Kotakuで、Wii/GameCubeエミュレータDolphinがSteamから排除されたのは任天堂によるビデオゲームエンジニアやディベロッパーを保護するための方策だったと伝えていました。
DolphinチームはSteamで配信予定だったDolphinについてDMCAテイクダウンによりSteamでの配信無期限延期を発表しました。「削除要請は任天堂から出されたものではなく、Valveが任天堂に対して報告をし任天堂がそれに応じ通知を出した」とお伝えしましたが、実際はエミュレータを配布すると知的財産権侵害だと任天堂が懸念を伝えたためValveが自主的にページを削除したという話だったようです。任天堂が直接削除要請をしたわけではないという話が回り回って変遷していたっぽい感じです。
PC Gamerによると、Dolphin自体はSteamでまだ配布されていないためDMCAに基づく削除要請の重要要件である知的財産権侵害が現時点ではまだ発生していません。任天堂の発行した文書を確認した弁護士曰く、任天堂が出したものは実際にはDMCAに基づく削除通知ではなくDolphinがSteamでリリースされれば(任天堂の見解では)DMCAに違反するぞという警告を出したと考えられるとしています。
任天堂はValveに対して「知的財産権を侵害するものを配布している」という申し立てはしていないものの、DolphinがDMCAに違反するものだと明確に通知しています。もしValveがSteamでDolphinを配布した場合、任天堂はValveに対して何らかの法的措置を行う可能性を匂わせたことになります。
Valveはストアを通じてコンテンツを管理しているだけであることから、Dolphinの開発者と任天堂の間のいかなる紛争にも介入しないとして、DolphinのSteam内のページを削除したというのが今回の一部始終です。
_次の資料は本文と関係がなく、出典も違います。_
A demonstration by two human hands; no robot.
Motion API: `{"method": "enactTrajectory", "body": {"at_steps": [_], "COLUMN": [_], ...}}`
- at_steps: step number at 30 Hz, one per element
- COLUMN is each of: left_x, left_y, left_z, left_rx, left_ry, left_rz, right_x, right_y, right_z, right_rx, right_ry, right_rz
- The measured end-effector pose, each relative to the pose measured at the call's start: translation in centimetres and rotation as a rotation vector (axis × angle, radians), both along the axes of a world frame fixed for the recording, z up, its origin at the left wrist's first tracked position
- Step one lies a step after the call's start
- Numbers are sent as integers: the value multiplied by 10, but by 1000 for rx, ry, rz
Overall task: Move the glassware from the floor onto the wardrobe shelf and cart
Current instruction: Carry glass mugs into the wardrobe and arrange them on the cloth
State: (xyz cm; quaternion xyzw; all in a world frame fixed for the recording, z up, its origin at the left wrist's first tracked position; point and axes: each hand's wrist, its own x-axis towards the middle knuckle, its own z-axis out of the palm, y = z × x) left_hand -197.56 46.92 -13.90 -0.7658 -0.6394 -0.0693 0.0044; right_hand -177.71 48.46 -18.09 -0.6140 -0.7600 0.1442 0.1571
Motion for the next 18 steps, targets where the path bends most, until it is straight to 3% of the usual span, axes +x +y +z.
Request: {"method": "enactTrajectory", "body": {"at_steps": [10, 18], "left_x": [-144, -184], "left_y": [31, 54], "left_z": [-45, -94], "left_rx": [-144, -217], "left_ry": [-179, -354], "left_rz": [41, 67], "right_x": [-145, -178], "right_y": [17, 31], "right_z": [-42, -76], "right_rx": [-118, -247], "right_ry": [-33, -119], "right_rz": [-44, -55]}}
PC Gamerが確認した任天堂の法的通知書によると、「無断で暗号鍵を使用してROMを復号化している」とDolphinを非難する内容が書かれていたようです。エミュレータ自体は合法ですが、エミュレータで著作権で保護されたコンテンツであるゲームROMのプロテクトを回避する方法をユーザーに提供することは任天堂の知的財産権侵害に当たる可能性があります。そのためValveはDolphinのページを削除しました。
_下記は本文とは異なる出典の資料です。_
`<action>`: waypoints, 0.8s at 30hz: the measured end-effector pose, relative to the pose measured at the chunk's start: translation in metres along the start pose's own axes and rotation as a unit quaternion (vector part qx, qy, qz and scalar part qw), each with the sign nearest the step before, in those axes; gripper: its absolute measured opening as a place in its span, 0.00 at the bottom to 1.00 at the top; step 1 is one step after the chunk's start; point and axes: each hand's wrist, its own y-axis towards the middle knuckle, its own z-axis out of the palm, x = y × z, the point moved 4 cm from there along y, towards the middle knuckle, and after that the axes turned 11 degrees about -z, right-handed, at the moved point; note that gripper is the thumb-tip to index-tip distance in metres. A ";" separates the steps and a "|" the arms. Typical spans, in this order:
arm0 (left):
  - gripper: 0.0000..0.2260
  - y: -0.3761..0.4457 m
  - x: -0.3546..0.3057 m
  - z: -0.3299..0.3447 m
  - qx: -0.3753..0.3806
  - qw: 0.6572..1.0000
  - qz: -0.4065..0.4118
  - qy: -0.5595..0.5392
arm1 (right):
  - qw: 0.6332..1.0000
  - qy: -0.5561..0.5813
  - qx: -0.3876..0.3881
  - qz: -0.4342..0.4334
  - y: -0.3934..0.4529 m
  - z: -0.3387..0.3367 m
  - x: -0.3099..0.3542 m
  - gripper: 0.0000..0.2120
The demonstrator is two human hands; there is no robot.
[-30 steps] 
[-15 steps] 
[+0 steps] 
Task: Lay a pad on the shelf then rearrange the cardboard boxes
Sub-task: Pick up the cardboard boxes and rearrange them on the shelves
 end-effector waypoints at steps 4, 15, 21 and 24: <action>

Kotakuが今回の件について任天堂に問い合わせたところ、任天堂広報は「任天堂はビデオゲームエンジニアやディベロッパのハードワークと創造性を保護することに尽力していますが、このエミュレータは任天堂が施したプロテクトを違法に回避し、ゲームの違法コピーを実行できるようにしています。違法コピーを使用することはゲーム開発に悪影響を及ぼし、最終的にはイノベーションを阻害します。任天堂は他社の知的財産権を尊重しており、他社にも同様の対応を期待しています。」とのコメントを出しました。
任天堂がDolphinチームではなくValveへ矛先を向けた理由は不明ですが、ValveはSteam Deckでエミュレータ(YuzuやDolphin)を使い任天堂のゲームを起動させている動画公開した後、DMCAテイクダウンにより削除したことがあり、エミュレータに対して寛容な姿勢を取っていたことからそもそも任天堂が警戒していた可能性があります。
こういった問題は最終的には法廷闘争で決着を付けることになりますが、大企業とDolphinチームのような個人ないしは小規模なグループが争うとなると力関係が完全に不均衡ですので決着が法廷に持ち込まれることは非常に稀、大企業側の思惑通りに進むのが常です(過去にはPS3をJailbreakしたGeohot氏がソニーに訴訟を起こされたものの弁護士を雇って最終的にはソニーと和解に持ち込んだ例はありますが)。
Valveはコンテンツページを削除するだけで済みますが、Dolphinチームとしては任天堂に法的措置を取られないようにするためには、Dolphin内ではROMのプロテクトを回避できないようにするしか方法はないかもしれません。